--- Work required ---
Using the data below, set down every line from the one containing "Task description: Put" through the one containing "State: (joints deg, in", inclusive and unchanged. Pictures are to be skipped.

--- Data extract ---
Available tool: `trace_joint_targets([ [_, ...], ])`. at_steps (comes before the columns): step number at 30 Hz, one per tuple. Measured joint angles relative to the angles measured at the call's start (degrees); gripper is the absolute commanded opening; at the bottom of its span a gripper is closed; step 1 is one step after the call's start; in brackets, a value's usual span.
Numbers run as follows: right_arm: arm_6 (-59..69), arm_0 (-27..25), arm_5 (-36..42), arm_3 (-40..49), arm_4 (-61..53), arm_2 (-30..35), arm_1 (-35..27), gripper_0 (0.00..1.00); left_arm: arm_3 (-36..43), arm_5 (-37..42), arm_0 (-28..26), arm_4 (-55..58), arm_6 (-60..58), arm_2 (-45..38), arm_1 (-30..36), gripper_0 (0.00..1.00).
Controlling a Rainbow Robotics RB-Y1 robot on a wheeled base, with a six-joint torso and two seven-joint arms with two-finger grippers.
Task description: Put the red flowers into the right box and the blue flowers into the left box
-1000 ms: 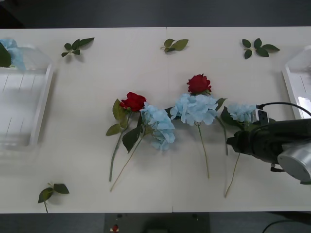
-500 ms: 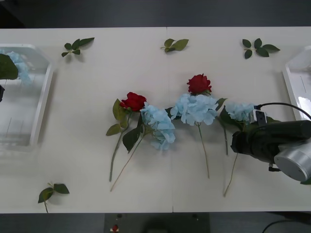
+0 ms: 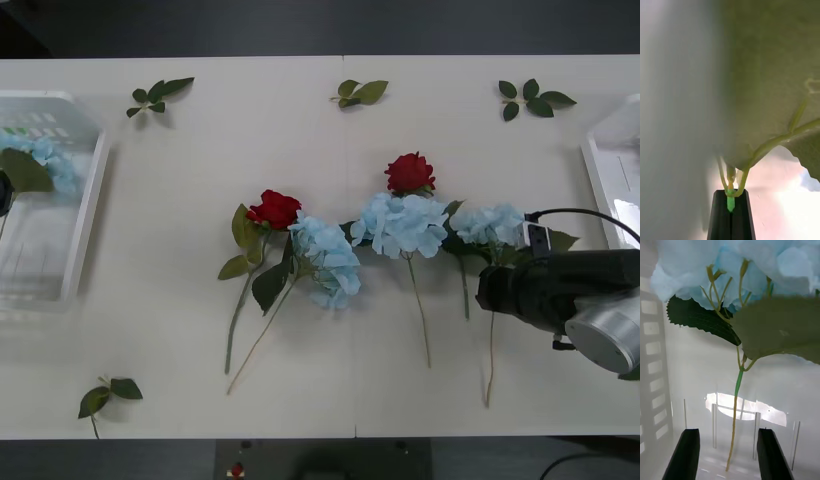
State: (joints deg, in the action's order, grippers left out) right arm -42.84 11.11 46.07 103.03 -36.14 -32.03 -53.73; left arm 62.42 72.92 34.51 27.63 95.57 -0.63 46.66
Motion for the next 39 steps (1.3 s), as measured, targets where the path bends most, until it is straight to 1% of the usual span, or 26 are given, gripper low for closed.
trace_joint_targets([
  [3, 0.0, 0.0, -1.1, -0.01, -2.96, 1.27, -0.19, 0.0, 1.21, 1.69, 0.01, 1.38, 0.0, -0.03, 0.0, 1.0],
  [7, -0.11, 0.0, -1.16, 0.15, -10.12, 5.51, -2.06, 0.0, 6.99, 9.47, 0.01, 2.39, 0.01, -1.57, 0.0, 1.0],
  [9, -1.38, 0.0, -1.16, 0.45, -13.54, 7.64, -3.67, 0.0, 10.31, 12.1, 0.01, 3.57, 0.01, -2.98, 0.0, 1.0],
  [12, -7.45, 0.0, -1.17, 0.8, -21.57, 10.56, -6.08, 0.0, 13.79, 14.42, 0.03, 7.0, 0.04, -4.15, 0.0, 1.0],
  [15, -14.89, 0.01, -1.17, 1.04, -28.87, 13.68, -7.22, 0.0, 15.16, 15.2, 0.05, 11.26, 0.27, -4.15, 0.0, 1.0],
  [19, -20.85, 0.63, -1.17, 1.72, -37.52, 16.9, -7.3, 0.0, 15.46, 15.21, 0.06, 15.72, 6.17, -4.14, -0.06, 1.0],
  [21, -24.08, 1.8, -1.17, 1.73, -42.5, 17.48, -7.3, 0.0, 16.0, 15.21, 0.06, 17.27, 8.78, -4.13, -0.27, 1.0],
  [25, -31.81, 4.18, -1.17, 1.24, -54.14, 18.09, -7.3, 0.0, 17.89, 15.38, 0.06, 18.2, 9.04, -3.82, -1.83, 1.0],
  [31, -47.47, 7.45, -1.18, -1.43, -68.21, 18.31, -6.95, 0.0, 22.82, 15.97, 0.06, 18.21, 9.04, 0.85, -4.27, 1.0],
  [35, -52.94, 9.82, -0.91, -3.19, -73.08, 18.31, -4.44, 0.0, 26.37, 15.96, 0.06, 19.76, 9.05, 2.06, -6.59, 1.0],
  [39, -58.02, 12.65, 1.72, -5.9, -75.41, 18.31, -0.32, 0.0, 27.89, 15.96, 0.06, 26.73, 9.24, 1.6, -8.35, 1.0],
])
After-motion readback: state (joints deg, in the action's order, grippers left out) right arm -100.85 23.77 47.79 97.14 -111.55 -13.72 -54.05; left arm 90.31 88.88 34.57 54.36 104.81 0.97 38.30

--- Solution for this exercise ---
Task description: Put the red flowers into the right box and the blue flowers into the left box
-1000 ms: 
-500 ms: 
+0 ms: 
State: (joints deg, in the action's order, grippers left out) right arm -42.84 11.11 46.07 103.03 -36.14 -32.03 -53.73; left arm 62.42 72.92 34.51 27.63 95.57 -0.63 46.66

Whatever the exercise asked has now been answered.